PROBLEM REQUIREMENTS:
Each line below that includes the word "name" is to be reported.

PROVIDED ENTRIES:
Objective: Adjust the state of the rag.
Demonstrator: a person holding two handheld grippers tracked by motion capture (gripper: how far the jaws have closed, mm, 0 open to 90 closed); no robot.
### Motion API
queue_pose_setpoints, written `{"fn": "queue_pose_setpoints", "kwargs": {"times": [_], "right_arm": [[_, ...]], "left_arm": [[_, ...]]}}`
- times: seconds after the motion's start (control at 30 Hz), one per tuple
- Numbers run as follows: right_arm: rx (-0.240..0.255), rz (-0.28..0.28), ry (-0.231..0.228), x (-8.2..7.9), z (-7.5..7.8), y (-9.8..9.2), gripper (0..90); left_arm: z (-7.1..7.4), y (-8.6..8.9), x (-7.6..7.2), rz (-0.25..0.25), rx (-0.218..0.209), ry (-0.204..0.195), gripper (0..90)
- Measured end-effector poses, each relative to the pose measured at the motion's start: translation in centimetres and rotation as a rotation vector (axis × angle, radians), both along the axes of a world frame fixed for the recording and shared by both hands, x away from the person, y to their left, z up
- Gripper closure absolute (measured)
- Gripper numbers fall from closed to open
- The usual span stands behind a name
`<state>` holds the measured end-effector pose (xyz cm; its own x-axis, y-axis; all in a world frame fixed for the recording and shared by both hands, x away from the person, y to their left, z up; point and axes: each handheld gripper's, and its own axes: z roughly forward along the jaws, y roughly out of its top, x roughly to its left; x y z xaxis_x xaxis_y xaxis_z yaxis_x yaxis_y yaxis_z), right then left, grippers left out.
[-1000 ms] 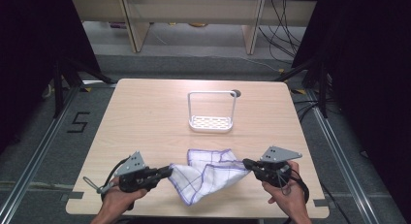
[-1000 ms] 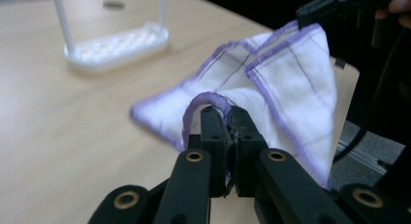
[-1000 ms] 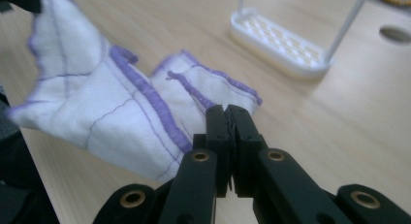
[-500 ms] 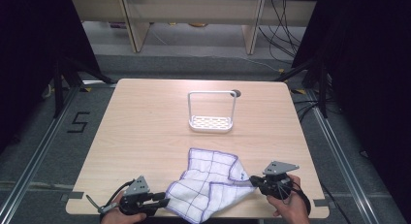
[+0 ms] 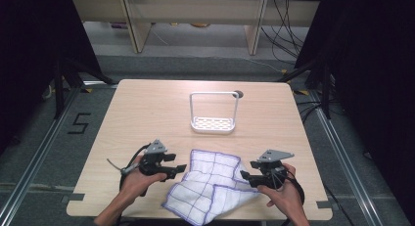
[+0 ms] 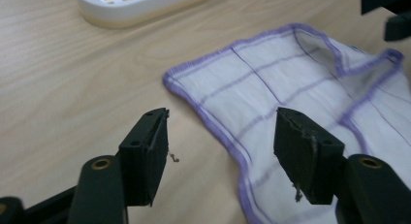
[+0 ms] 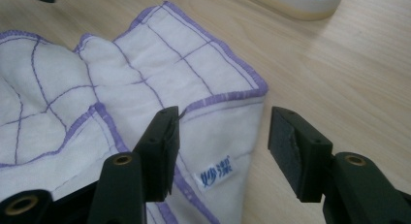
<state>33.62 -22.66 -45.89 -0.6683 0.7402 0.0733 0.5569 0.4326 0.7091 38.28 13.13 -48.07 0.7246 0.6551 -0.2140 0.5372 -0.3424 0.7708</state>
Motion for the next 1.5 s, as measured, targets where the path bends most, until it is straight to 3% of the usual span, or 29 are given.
{"fn": "queue_pose_setpoints", "kwargs": {"times": [0.07, 0.17, 0.2, 0.23, 0.33, 0.37, 0.47, 0.53, 0.57, 0.6, 0.63, 0.67, 0.7, 0.77, 0.93, 0.97, 1.1, 1.17, 1.27, 1.33, 1.37, 1.4, 1.43, 1.5], "right_arm": [[-0.003, -0.011, 0.038, 0.4, -0.1, 0.5, 41.3], [-0.018, -0.019, 0.049, 1.2, -0.8, 1.1, 39.7], [-0.018, -0.019, 0.049, 1.2, -0.8, 1.1, 39.7], [-0.036, -0.010, 0.063, 1.4, -1.2, 1.5, 39.1], [-0.064, -0.008, 0.085, 1.6, -1.6, 1.6, 38.9], [-0.070, -0.016, 0.109, 1.7, -1.9, 1.9, 39.2], [-0.087, -0.008, 0.112, 1.9, -2.2, 2.0, 42.8], [-0.107, 0.012, 0.106, 2.1, -2.5, 2.3, 56.0], [-0.105, 0.022, 0.096, 2.3, -2.6, 2.4, 64.5], [-0.105, 0.022, 0.096, 2.3, -2.6, 2.4, 64.5], [-0.117, 0.035, 0.083, 2.5, -2.8, 2.4, 71.2], [-0.122, 0.051, 0.068, 2.9, -2.7, 2.4, 82.9], [-0.125, 0.055, 0.061, 3.2, -2.6, 2.4, 85.1], [-0.124, 0.057, 0.058, 3.9, -2.2, 2.3, 86.1], [-0.103, 0.038, 0.053, 6.3, -1.5, 2.6, 86.6], [-0.084, 0.036, 0.032, 6.9, -1.6, 2.7, 86.6], [-0.045, 0.015, 0.034, 8.8, -1.4, 2.7, 86.6], [-0.005, -0.011, 0.028, 10.8, -1.5, 2.5, 86.5], [0.038, -0.025, 0.055, 12.2, -2.0, 2.3, 85.1], [0.038, -0.033, 0.058, 12.6, -2.4, 2.3, 81.5], [0.000, -0.067, 0.050, 13.1, -3.2, 2.5, 72.3], [0.000, -0.067, 0.050, 13.1, -3.2, 2.5, 72.3], [-0.049, -0.106, 0.062, 12.9, -3.1, 2.5, 63.6], [-0.013, -0.117, 0.037, 12.6, -2.5, 2.3, 61.6]], "left_arm": [[-0.4, -0.8, 1.5, -0.009, 0.044, -0.004, 34.3], [-1.1, -2.0, 2.6, -0.015, 0.027, 0.016, 33.0], [-1.3, -2.4, 2.8, -0.020, 0.060, 0.004, 33.0], [-1.7, -3.4, 2.9, -0.028, 0.120, -0.019, 31.4], [-2.3, -4.3, 3.1, -0.044, 0.152, -0.022, 31.7], [-2.8, -5.0, 3.2, -0.073, 0.177, -0.023, 36.4], [-3.2, -5.4, 3.2, -0.078, 0.205, -0.047, 45.7], [-3.0, -5.5, 3.3, -0.098, 0.193, -0.062, 62.0], [-2.8, -5.6, 3.2, -0.107, 0.226, -0.116, 69.3], [-2.8, -5.6, 3.2, -0.107, 0.226, -0.116, 75.5], [-2.8, -5.5, 3.3, -0.109, 0.214, -0.120, 75.5], [-2.7, -5.4, 3.4, -0.104, 0.205, -0.132, 85.2], [-2.7, -5.4, 3.4, -0.104, 0.205, -0.132, 86.3], [-2.4, -4.9, 3.5, -0.098, 0.208, -0.145, 87.0], [-1.3, -2.1, 4.6, -0.007, 0.178, -0.165, 87.4], [-1.2, -1.6, 4.8, 0.010, 0.168, -0.165, 87.5], [-0.9, -0.4, 5.3, 0.052, 0.141, -0.166, 87.6], [-0.7, 0.6, 5.8, 0.081, 0.136, -0.169, 87.6], [-0.8, 1.2, 6.2, 0.099, 0.126, -0.162, 87.6], [-1.0, 1.4, 6.2, 0.104, 0.134, -0.155, 87.6], [-1.4, 1.5, 6.3, 0.106, 0.141, -0.142, 87.5], [-1.4, 1.5, 6.3, 0.106, 0.141, -0.142, 87.4], [-1.9, 1.5, 6.5, 0.103, 0.147, -0.130, 87.4], [-2.2, 1.6, 6.6, 0.108, 0.156, -0.123, 87.3]]}}
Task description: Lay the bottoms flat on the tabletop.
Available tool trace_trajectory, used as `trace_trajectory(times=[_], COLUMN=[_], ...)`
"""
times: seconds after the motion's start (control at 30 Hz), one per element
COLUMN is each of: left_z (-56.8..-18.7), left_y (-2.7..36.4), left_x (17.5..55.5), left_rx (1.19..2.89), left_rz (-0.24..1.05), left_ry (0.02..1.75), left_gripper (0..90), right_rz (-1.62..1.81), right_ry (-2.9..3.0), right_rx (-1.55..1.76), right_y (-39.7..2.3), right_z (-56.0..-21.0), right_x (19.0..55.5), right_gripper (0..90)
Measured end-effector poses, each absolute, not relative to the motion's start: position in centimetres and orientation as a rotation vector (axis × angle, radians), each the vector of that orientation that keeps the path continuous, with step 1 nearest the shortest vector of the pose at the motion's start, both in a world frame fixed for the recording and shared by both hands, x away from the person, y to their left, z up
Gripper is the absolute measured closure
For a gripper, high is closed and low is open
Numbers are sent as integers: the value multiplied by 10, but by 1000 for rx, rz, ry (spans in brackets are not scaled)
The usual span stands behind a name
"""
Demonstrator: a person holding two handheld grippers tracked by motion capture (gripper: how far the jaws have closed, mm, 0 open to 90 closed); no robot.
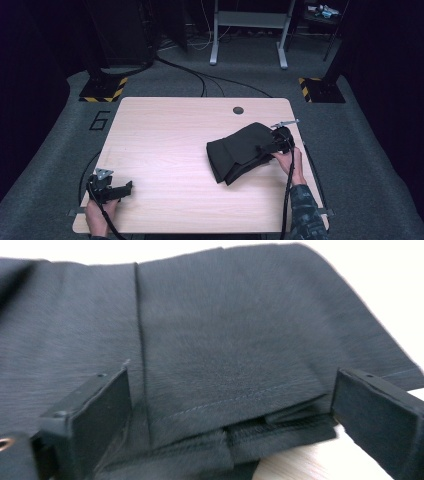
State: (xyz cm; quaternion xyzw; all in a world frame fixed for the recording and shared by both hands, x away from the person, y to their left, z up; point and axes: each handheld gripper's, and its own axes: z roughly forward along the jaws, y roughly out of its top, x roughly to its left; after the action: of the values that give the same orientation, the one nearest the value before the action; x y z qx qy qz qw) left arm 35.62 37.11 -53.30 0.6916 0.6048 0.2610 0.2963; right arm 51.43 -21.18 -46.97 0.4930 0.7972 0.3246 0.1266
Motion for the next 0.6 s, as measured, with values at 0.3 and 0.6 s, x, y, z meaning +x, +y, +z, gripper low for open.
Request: trace_trajectory(times=[0.3, 0.6], left_z=[-533, -533], left_y=[371, 371], left_x=[356, 356], left_rx=[1841, 1842], left_rz=[695, 695], left_ry=[1608, 1608], left_gripper=[5, 5], right_rz=[1006, 1011], right_ry=[2353, 2336], right_rx=[1505, 1515], right_y=[-207, -200], right_z=[-496, -498], right_x=[510, 496], right_gripper=[112, 128])
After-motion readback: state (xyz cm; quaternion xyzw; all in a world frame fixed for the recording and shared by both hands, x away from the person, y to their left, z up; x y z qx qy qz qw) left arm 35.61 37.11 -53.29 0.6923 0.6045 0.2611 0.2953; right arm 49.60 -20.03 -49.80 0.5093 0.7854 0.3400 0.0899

EXERCISE RESPONSE:
- The usual span stands behind a name
The usual span stands behind a name

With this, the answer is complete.